The subtext is aimed as much at foreign audiences as at Afghans: this isn’t about nation-building idealism, it’s about containment. “Adventurers” broadens the target beyond al-Qaeda to include warlords, smugglers, mercenaries, and the profiteers of state collapse. Brahimi is warning that disorder has its own ecosystem, and that abandonment is a policy choice with downstream costs. The line is persuasion by inevitability: Afghanistan isn’t being “saved”; it’s being made impossible to ignore.
Quote Details
| Topic | War |
|---|---|
| Source | Help us find the source |
| Cite |
Citation Formats
APA Style (7th ed.)
Brahimi, Lakhdar. (2026, January 16). To leave Afghanistan as a playground for terrorists and adventurers was simply not possible anymore. FixQuotes. https://fixquotes.com/quotes/to-leave-afghanistan-as-a-playground-for-118947/
Chicago Style
Brahimi, Lakhdar. "To leave Afghanistan as a playground for terrorists and adventurers was simply not possible anymore." FixQuotes.
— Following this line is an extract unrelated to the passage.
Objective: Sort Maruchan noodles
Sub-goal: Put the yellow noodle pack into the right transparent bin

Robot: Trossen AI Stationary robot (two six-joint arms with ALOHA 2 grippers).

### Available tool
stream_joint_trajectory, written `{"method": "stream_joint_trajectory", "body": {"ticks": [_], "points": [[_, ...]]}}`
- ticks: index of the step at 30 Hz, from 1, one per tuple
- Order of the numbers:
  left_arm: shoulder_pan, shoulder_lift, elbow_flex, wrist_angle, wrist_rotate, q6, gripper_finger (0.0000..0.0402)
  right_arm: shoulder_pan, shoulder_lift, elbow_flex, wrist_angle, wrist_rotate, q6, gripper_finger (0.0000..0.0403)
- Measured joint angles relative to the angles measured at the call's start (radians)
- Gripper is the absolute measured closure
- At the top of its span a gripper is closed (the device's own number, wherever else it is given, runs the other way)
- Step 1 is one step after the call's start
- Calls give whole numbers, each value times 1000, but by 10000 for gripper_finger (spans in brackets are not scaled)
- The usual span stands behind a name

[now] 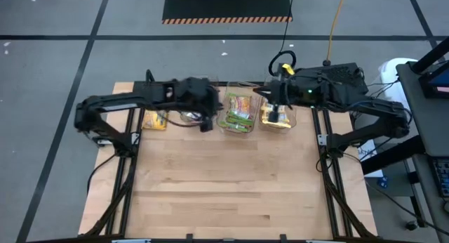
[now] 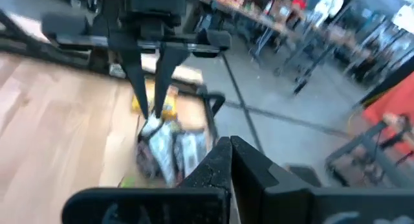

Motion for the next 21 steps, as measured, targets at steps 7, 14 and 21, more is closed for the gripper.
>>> {"method": "stream_joint_trajectory", "body": {"ticks": [7, 14, 21], "points": [[-1, -173, 0, -168, -7, -59, 346, 0, 108, 15, 285, -4, -86, 403], [-4, -350, -35, -318, -33, -120, 345, 0, 173, 28, 429, -79, -94, 403], [-4, -557, -190, -516, -54, -259, 346, 7, 182, 27, 423, -107, -82, 403]]}}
January 16, 2026. https://fixquotes.com/quotes/to-leave-afghanistan-as-a-playground-for-118947/.
MLA Style (9th ed.)
"To leave Afghanistan as a playground for terrorists and adventurers was simply not possible anymore." FixQuotes, 16 Jan. 2026, https://fixquotes.com/quotes/to-leave-afghanistan-as-a-playground-for-118947/. Accessed 13 Feb. 2026.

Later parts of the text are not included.